Plaintiff Below, Appellee

v.

MELODY LYNN ONAPOLIS,
Defendant Below, Appellant

__________________________________________________________________

Appeal from the Circuit Court of Monongalia County
Honorable Robert B. Stone, Judge
Criminal Action No. 98-F-136

AFFIRMED

__________________________________________________________________

Submitted: September 6, 2000
Filed: November 13, 2000

Darrell V. McGraw, Jr., Esq.                                    Howard G. Higgins, Jr., Esq.
Attorney General                                                      Morgantown, West Virginia
Barbara H. Allen, Esq.                                             Attorney for the Appellant
Managing Deputy Attorney General            
Charleston, West Virginia
Attorneys for the Appellee

CHIEF JUSTICE MAYNARD delivered the Opinion of the Court.

SYLLABUS BY THE COURT

        1.    “The Agreement on Detainers, to which West Virginia is a party, is activated when a detainer is lodged against a prisoner in another party jurisdiction. W.Va. Code, 62-14-1 et seq.” Syllabus Point 1, Moore v. Whyte, 164 W.Va. 718, 266 S.E.2d 137 (1980).

        2.    A defendant waives his or her rights under the Agreement on Detainers, W.Va. Code §§ 62-14-1 to 7, when the defendant or defendant's counsel requests or agrees to a trial date outside the statutory time limits.

        3.    The time limits contained in the Agreement on Detainers, W.Va. Code §§ 62-14-1 to 7, are tolled when a defendant or defense counsel requests or agrees to a delay in the defendant's trial. The days which elapse between the request or agreement and the trial are tolled.

Maynard, Chief Justice:

        The appellant, Melody Onapolis, requests that the indictment filed against her by the State of West Virginia be dismissed for failure to follow the requirements of the Interstate Agreement on Detainers (IAD), W.Va.
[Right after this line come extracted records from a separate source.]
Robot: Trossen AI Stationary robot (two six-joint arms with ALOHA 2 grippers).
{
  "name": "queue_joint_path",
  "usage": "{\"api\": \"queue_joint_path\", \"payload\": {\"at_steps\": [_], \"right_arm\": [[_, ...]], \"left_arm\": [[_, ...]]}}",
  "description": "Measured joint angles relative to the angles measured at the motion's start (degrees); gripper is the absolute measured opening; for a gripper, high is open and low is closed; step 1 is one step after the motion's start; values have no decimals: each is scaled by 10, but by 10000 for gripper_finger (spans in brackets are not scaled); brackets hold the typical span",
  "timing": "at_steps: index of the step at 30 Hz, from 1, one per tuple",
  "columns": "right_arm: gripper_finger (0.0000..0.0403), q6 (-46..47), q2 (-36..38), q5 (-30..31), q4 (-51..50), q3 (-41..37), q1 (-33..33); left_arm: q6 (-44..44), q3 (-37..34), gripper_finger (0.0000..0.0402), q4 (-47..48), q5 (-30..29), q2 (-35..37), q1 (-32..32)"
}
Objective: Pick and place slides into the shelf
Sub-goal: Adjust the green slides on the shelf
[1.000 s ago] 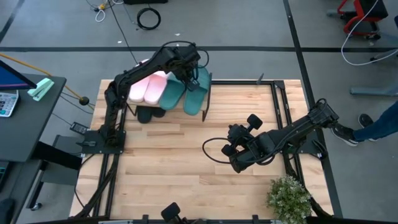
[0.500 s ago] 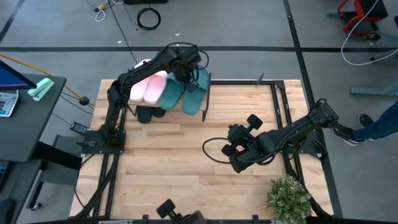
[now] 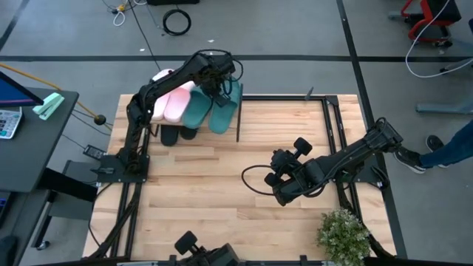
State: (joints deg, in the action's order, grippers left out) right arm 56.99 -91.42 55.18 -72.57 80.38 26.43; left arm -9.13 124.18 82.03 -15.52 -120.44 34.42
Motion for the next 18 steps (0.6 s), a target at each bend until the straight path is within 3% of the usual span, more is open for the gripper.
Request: {"api": "queue_joint_path", "payload": {"at_steps": [11,18], "right_arm": [[5,13,0,0,0,0,4],[5,13,0,0,0,0,4]], "left_arm": [[20,-1,6,-3,-14,10,-9],[11,-3,4,7,-31,58,-17]]}}
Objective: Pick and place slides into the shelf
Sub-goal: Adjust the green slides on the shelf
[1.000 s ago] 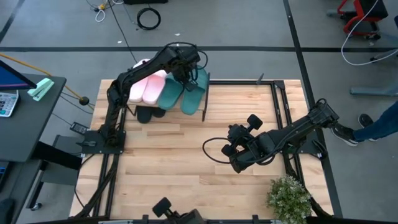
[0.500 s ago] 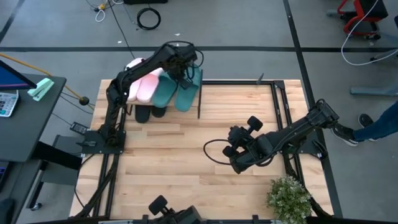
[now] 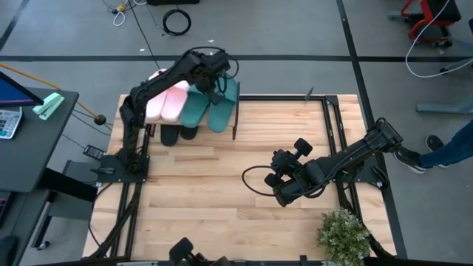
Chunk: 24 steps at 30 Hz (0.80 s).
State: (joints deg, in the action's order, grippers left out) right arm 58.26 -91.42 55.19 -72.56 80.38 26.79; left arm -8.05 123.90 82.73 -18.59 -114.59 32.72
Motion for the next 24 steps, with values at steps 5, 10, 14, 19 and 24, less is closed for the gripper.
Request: {"api": "queue_joint_path", "payload": {"at_steps": [5,10,14,19,24], "right_arm": [[5,-2,0,0,0,0,0],[5,-2,0,0,0,0,0],[5,-3,0,0,0,0,0],[5,-3,0,-4,0,0,0],[5,-4,0,-5,0,0,0]], "left_arm": [[-16,1,9,-1,0,28,-4],[-29,1,4,26,4,37,-31],[-3,2,4,25,9,33,-58],[-16,2,4,14,8,31,-66],[-36,2,3,13,8,26,-72]]}}
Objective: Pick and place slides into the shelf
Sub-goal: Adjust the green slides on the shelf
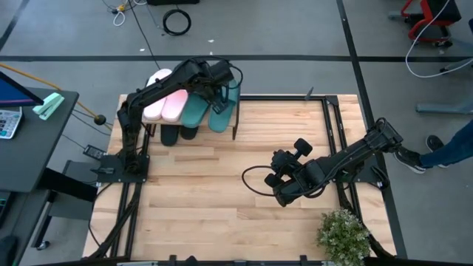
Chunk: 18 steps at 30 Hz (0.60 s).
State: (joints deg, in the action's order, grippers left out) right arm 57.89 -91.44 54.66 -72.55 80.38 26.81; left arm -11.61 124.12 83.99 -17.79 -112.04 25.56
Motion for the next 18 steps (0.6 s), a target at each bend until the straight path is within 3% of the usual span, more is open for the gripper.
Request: {"api": "queue_joint_path", "payload": {"at_steps": [18], "right_arm": [[5,-6,0,-8,0,0,0]], "left_arm": [[3,1,2,-9,-11,-88,13]]}}
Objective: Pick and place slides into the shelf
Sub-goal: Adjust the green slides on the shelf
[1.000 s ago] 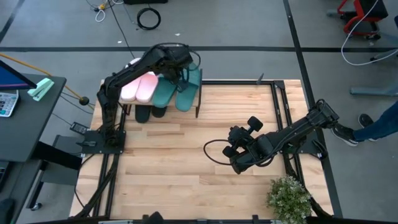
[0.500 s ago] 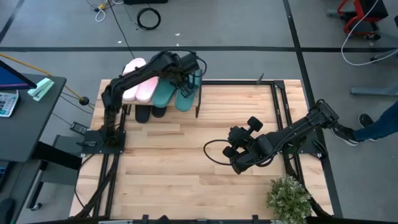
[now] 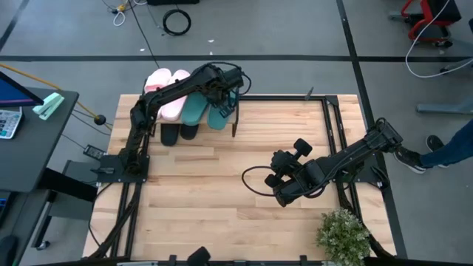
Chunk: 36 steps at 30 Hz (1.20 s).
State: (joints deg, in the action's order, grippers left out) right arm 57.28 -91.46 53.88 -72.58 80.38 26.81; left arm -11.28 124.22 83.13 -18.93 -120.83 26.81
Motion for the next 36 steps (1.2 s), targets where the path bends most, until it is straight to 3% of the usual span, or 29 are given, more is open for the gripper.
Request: {"api": "queue_joint_path", "payload": {"at_steps": [5,12,31,36], "right_arm": [[5,0,0,0,0,0,0],[5,1,0,0,1,0,0],[5,1,0,-14,0,0,0],[5,1,0,-19,0,0,0]], "left_arm": [[50,1,2,-39,79,-19,2],[66,2,1,-74,106,-41,3],[13,-1,2,49,101,-24,47],[17,-2,4,32,89,-17,43]]}}
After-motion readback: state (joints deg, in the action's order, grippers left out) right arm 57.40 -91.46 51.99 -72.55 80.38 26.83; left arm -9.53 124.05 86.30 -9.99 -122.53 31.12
Code §§ 62-14-1 to 7. The Circuit Court of Monongalia County denied the appellant's motion to dismiss the indictment and motion for reconsideration. We believe the circuit court properly denied both motions.

        On August 6, 1998, the appellant was incarcerated in the Ohio Reformatory for Women. Embezzlement and forgery charges were pending against her in the Circuit Court of Monongalia County, West Virginia. Pursuant to Article IV of the IAD, the circuit court signed a request for temporary custody of the appellant. This request was forwarded to the Governor of Ohio who received the correspondence on August 28, 1998. On August 11, a detainer was placed against the appellant. On September 10, 1998, the appellant was indicted in West Virginia on two counts of embezzlement and three counts of forgery. Each charge involved her employer, Suncrest Travel.

        Pursuant to Article III of the IAD, the appellant requested disposition of the charges pending against her in West Virginia. She completed and signed the appropriate paperwork on September 30, 1998. The prosecuting attorney of Monongalia County received this documentation on October 13, 1998. The circuit court signed the prosecutor's acceptance of temporary custody offered in connection with a prisoner's request for disposition of a detainer. The appellant was then transferred to West Virginia on November 10, 1998. Her trial was scheduled to begin on December 7, 1998.

        Upon arrival in West Virginia, the appellant filed an affidavit of eligibility for appointed counsel. On November 16, 1998, the court appointed counsel to represent her and advised the appellant of her criminal rights and responsibilities. The appellant was arraigned the following day. On December 3, 1998, a motion was filed by the appellant's counsel requesting that the trial be continued. On December 29, 1998, the court entered an agreed order granting the motion. The appellant's trial was rescheduled for April 7, 1999.

        On January 11, 1999, the appellant filed a pro se motion to dismiss the indictment alleging that her speedy trial rights had been violated. Her attorney thereafter filed a motion to dismiss alleging that the appellant's trial date did not comply with the IAD. The circuit court denied the motions.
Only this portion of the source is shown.